Collected data entries

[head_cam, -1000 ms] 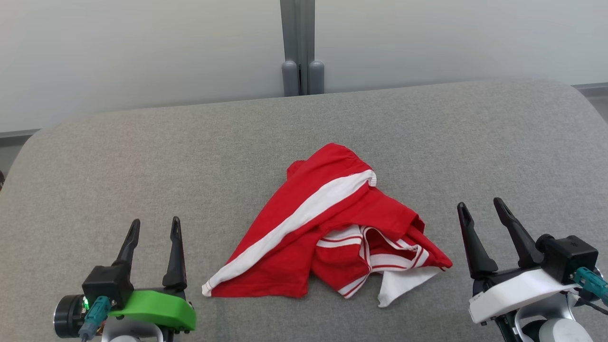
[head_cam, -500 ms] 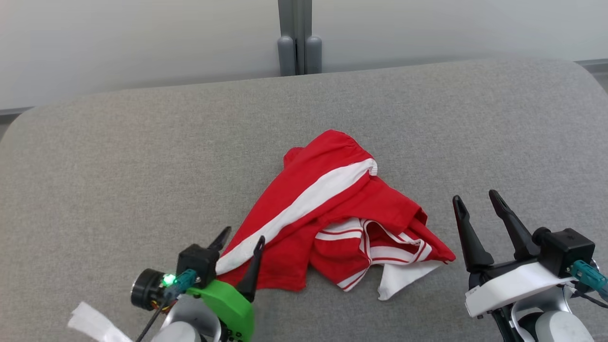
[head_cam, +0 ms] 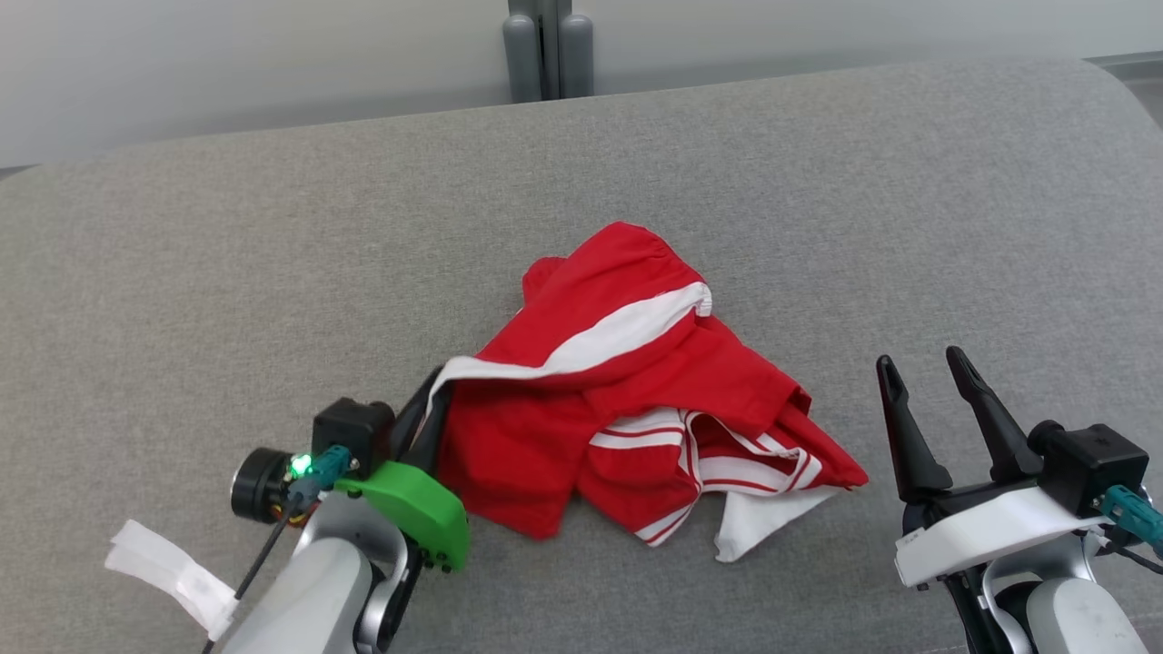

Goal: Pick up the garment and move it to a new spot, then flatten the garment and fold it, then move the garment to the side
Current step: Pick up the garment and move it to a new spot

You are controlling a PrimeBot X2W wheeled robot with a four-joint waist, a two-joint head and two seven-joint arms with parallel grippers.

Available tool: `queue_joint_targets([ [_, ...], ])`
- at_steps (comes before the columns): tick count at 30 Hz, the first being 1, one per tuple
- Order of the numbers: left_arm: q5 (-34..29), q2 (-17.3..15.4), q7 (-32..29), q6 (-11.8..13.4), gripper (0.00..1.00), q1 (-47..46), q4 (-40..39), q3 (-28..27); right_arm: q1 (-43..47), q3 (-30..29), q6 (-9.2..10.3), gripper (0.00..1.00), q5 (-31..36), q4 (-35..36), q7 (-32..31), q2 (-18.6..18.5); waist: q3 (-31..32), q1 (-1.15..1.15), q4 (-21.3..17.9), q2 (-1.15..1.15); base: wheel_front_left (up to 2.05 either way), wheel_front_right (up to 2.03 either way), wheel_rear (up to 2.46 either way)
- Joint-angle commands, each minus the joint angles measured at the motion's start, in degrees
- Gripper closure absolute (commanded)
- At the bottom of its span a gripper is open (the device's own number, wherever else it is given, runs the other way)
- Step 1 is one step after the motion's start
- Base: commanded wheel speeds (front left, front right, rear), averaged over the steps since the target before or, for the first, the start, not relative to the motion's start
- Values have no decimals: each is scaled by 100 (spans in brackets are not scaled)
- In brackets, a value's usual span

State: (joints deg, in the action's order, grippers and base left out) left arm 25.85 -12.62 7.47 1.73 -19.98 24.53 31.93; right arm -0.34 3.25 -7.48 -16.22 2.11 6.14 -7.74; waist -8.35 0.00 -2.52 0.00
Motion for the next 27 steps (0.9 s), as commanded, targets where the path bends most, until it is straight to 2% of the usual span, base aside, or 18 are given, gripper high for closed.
queue_joint_targets([
  [1, 58, -24, 139, 53, 100, -123, -205, -102, -21, -17, -3, 0, -12, -6, 39, 18, 59, 0, 95, 0, 0, 0, 0],
  [4, 102, -128, 315, 235, 100, -202, -777, -353, 13, -56, -3, 0, -13, -12, 71, 35, 142, 0, 248, 0, 0, 0, 0],
  [7, 20, -333, 354, 549, 100, -262, -1575, -663, 55, -75, -3, 0, -11, -9, 67, 50, 212, 0, 431, 0, 0, 0, 0],
  [11, -51, -768, 214, 947, 100, -362, -2672, -1182, 98, -151, -2, 0, -15, 14, 87, 78, 232, 0, 743, 0, 0, 0, 0],
  [14, -142, -1218, -14, 1192, 100, -530, -3342, -1651, 98, -184, -2, 0, -7, 50, 79, 89, 182, 0, 1002, 0, 0, 0, 0],
  [17, -204, -1640, -277, 1263, 100, -819, -3692, -2020, 61, -218, -3, 0, -2, 89, 66, 71, 101, 0, 1216, 0, 0, 0, 0],
  [20, -35, -1919, -600, 1166, 100, -1164, -3708, -2254, -41, -239, -3, 0, 12, 141, 36, 34, -49, 0, 1382, 0, 0, 0, 0],
  [27, 391, -2258, -803, 935, 100, -1765, -2754, -2709, -306, -201, -3, 0, 20, 268, -13, -110, -560, 0, 1474, 0, 0, 0, 0],
])
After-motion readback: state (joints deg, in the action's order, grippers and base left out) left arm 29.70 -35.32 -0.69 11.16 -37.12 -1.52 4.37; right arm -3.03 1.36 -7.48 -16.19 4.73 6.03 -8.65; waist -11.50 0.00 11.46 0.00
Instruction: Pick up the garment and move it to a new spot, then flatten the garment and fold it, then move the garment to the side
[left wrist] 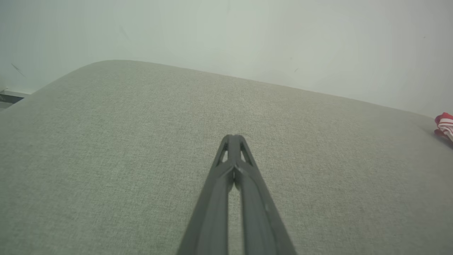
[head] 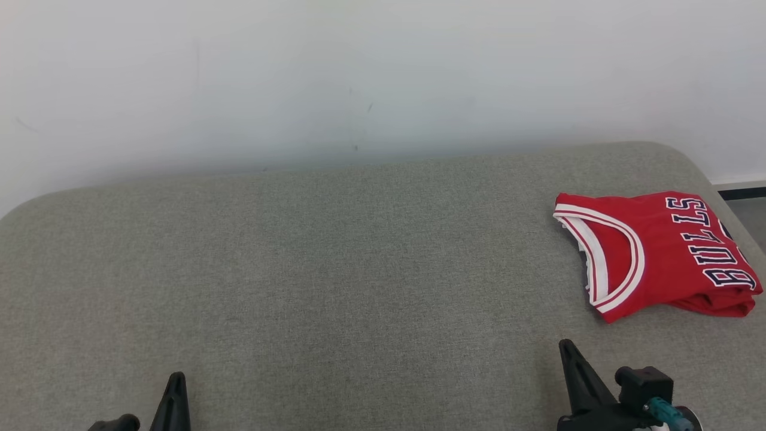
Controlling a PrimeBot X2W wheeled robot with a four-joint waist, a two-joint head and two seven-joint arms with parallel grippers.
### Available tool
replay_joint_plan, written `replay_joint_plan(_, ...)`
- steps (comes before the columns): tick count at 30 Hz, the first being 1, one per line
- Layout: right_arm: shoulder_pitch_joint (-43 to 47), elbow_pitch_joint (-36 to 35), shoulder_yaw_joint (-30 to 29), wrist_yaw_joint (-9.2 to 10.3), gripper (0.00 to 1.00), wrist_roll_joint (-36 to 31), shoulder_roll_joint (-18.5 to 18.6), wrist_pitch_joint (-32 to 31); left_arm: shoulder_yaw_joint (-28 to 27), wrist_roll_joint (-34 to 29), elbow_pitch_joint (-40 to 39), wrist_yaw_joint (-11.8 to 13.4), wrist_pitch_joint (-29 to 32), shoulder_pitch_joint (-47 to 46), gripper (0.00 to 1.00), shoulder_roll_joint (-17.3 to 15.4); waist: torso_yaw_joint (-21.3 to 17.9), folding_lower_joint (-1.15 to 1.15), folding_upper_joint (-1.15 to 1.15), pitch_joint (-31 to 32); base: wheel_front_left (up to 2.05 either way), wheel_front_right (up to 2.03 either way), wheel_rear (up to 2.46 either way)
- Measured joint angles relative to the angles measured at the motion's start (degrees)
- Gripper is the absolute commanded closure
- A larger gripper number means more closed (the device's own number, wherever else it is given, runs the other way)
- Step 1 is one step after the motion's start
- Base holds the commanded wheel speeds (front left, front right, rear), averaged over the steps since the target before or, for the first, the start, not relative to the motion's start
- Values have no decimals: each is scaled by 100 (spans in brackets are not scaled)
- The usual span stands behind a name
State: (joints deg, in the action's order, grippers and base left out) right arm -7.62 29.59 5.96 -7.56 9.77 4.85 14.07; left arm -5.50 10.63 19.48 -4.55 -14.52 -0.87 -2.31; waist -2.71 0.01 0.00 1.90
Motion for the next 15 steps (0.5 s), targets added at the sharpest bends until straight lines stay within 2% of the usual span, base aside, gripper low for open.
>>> replay_joint_plan(15,25,-299,-253,0,100,1684,-33,-408,-24,1690,-78,-54,437,-27,100,1,35,0,0,-27,0,0,0)
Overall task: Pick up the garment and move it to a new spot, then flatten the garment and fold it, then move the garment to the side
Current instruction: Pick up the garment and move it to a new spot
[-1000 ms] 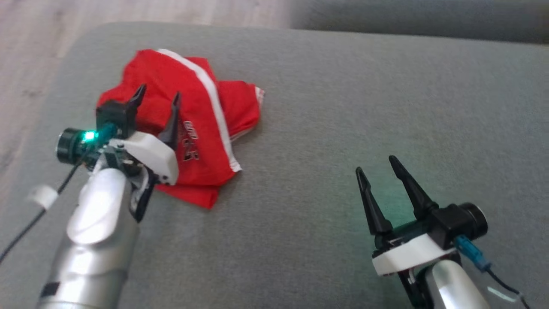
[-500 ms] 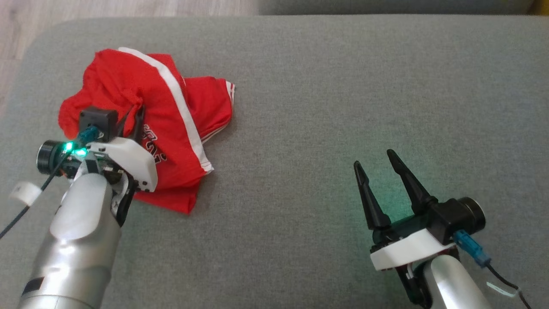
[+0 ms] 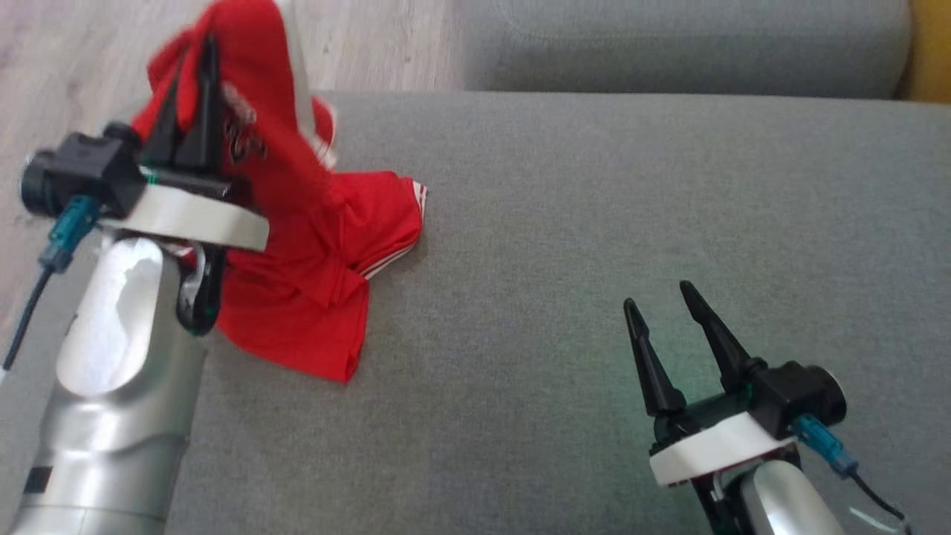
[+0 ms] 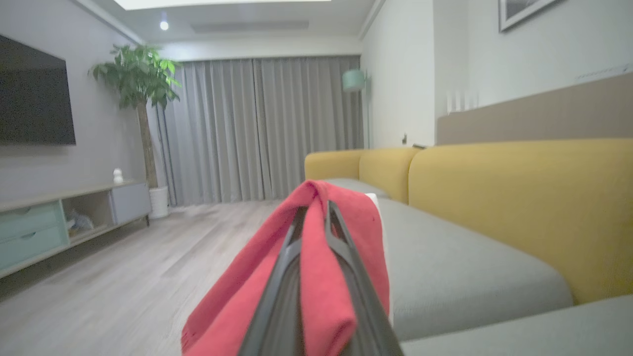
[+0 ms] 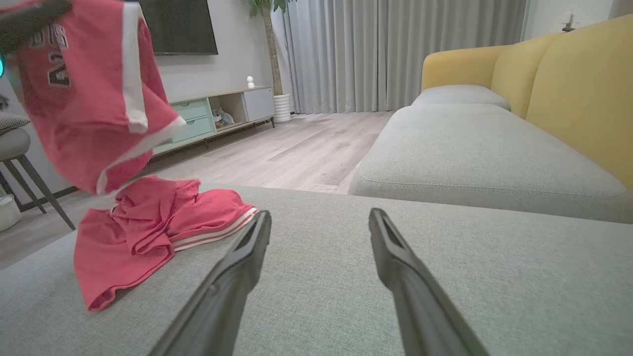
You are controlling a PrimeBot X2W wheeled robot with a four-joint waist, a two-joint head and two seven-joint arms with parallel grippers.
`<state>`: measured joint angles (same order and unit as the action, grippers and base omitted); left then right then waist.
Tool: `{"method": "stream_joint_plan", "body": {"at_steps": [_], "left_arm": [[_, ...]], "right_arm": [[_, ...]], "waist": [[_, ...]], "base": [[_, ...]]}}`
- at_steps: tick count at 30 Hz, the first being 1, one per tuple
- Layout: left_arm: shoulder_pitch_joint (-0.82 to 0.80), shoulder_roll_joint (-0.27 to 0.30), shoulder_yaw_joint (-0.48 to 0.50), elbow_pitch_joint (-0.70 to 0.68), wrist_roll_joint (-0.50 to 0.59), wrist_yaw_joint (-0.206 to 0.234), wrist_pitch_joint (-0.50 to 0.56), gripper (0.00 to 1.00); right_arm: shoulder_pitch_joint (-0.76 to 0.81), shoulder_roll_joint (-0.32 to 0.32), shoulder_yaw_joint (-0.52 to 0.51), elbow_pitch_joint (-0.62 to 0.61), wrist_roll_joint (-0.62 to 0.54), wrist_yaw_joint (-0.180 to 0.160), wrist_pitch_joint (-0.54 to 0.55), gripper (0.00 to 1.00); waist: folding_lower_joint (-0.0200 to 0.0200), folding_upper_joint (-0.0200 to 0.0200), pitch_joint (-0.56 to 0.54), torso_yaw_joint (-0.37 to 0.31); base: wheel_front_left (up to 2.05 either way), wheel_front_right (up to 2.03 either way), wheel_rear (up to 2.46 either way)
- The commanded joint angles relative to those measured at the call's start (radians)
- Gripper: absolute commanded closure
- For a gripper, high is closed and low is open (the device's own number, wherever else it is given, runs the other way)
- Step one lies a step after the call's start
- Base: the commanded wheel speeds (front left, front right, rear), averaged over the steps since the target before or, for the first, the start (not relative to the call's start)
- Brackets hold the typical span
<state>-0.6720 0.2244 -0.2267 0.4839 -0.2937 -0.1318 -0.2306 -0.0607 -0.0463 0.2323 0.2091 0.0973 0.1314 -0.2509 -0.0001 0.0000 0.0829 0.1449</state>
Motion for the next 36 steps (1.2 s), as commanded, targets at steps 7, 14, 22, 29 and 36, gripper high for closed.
{"method": "stream_joint_plan", "body": {"at_steps": [7,14,22,29,36], "left_arm": [[0.017,0.028,-0.003,-0.230,-0.019,0.005,0.041,1.00],[0.050,-0.004,-0.066,-0.339,-0.036,0.006,0.127,1.00],[0.011,-0.050,-0.143,-0.344,-0.017,0.008,0.160,1.00],[-0.088,-0.087,-0.165,-0.207,-0.010,0.012,0.141,0.26],[-0.142,-0.093,-0.196,-0.079,0.001,0.008,0.069,0.00]], "right_arm": [[-0.014,-0.004,0.009,-0.034,0.015,-0.001,-0.011,0.00],[-0.041,-0.004,0.000,-0.057,0.037,-0.001,-0.011,0.00],[-0.088,-0.004,0.018,-0.110,0.085,-0.001,-0.011,0.00],[-0.107,-0.004,0.031,-0.139,0.130,-0.001,-0.011,0.00],[-0.104,-0.004,0.024,-0.147,0.140,-0.001,-0.011,0.00]], "waist": [[0.0001,0.0000,-0.017,-0.044],[0.0001,0.0000,0.016,-0.156],[0.0001,0.0000,0.099,-0.342],[0.0001,0.0000,0.167,-0.467],[0.0001,0.0000,0.188,-0.483]], "base": [[0.00,0.00,0.00],[0.00,0.00,0.00],[0.00,0.00,0.00],[0.00,0.00,0.00],[0.00,0.00,0.00]]}}
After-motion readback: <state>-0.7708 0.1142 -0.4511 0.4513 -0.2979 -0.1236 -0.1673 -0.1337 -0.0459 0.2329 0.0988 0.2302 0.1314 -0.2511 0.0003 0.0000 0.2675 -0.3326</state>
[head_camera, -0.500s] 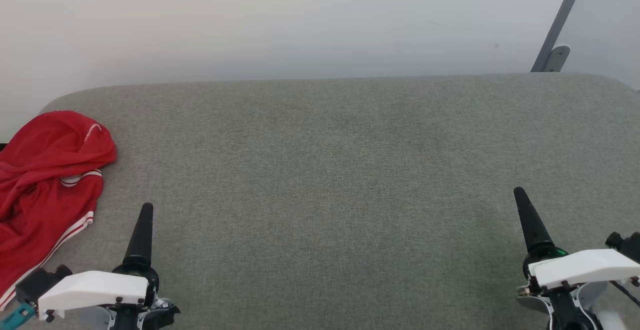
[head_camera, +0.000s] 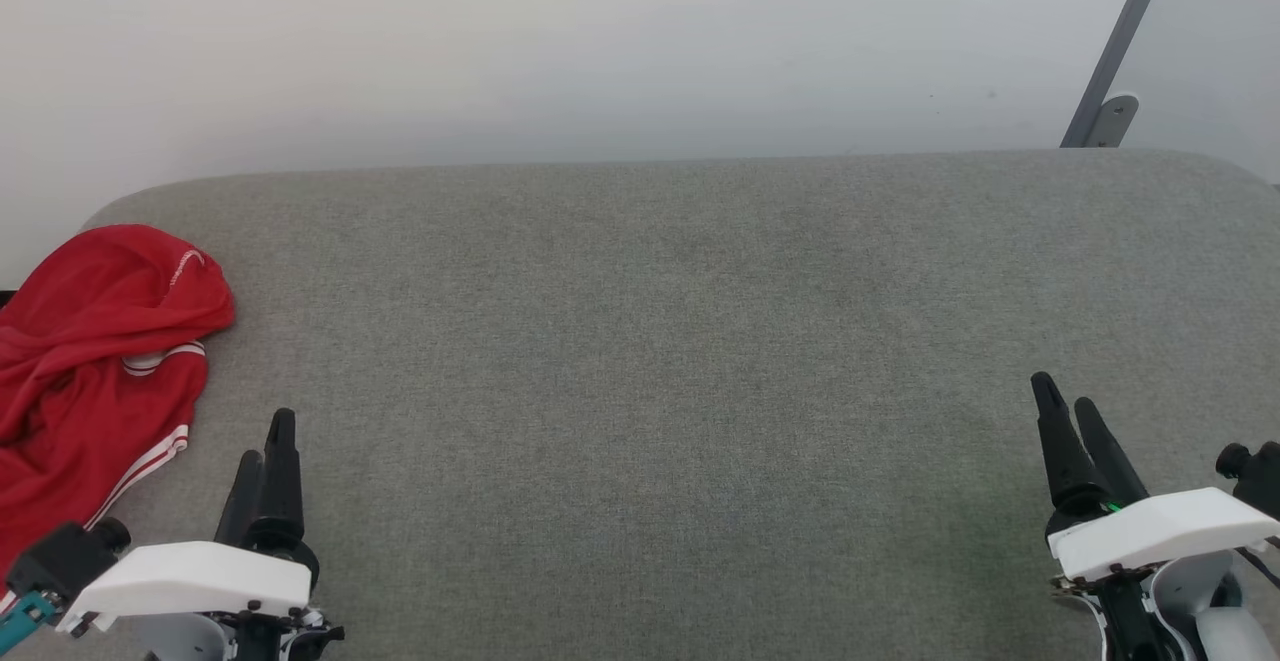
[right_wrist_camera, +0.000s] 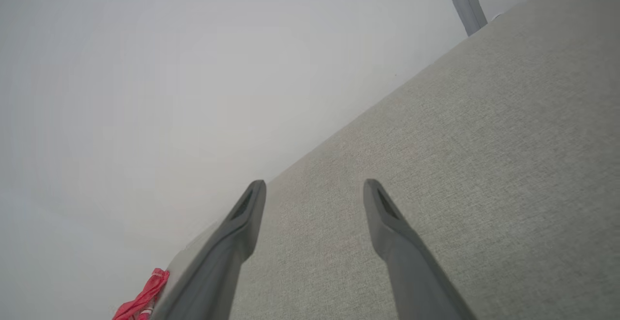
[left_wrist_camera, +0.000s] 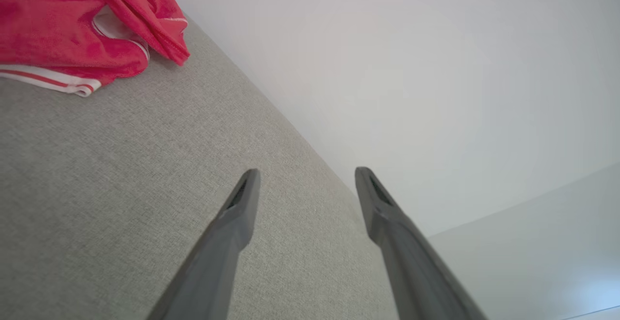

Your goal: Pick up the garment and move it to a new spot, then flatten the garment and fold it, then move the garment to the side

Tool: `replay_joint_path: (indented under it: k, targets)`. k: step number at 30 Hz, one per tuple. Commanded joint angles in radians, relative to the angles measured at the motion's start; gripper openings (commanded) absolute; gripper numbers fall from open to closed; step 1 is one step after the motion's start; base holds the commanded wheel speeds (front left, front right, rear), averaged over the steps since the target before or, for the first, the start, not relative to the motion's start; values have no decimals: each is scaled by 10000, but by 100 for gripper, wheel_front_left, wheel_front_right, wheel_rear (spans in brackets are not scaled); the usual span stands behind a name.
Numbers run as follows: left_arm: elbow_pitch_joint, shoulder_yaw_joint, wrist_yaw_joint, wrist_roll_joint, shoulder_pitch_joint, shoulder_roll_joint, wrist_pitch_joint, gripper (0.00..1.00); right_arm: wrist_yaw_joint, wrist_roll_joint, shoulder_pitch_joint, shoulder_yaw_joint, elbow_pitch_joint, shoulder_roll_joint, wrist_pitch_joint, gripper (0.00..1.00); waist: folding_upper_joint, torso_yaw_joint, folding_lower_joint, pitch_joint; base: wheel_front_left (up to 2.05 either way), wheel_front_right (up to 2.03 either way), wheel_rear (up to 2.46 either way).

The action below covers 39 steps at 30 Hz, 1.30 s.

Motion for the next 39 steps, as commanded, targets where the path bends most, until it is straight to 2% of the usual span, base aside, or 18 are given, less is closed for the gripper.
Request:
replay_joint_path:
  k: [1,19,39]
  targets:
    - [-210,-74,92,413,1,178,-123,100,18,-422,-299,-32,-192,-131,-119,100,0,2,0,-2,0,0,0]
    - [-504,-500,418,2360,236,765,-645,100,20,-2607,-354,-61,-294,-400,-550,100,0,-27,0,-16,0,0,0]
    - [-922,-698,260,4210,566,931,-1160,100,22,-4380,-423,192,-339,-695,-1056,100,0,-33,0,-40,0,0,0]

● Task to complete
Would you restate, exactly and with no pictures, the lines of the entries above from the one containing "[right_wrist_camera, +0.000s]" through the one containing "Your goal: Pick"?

● Solution to the problem
[right_wrist_camera, +0.000s] 
[left_wrist_camera, +0.000s] 

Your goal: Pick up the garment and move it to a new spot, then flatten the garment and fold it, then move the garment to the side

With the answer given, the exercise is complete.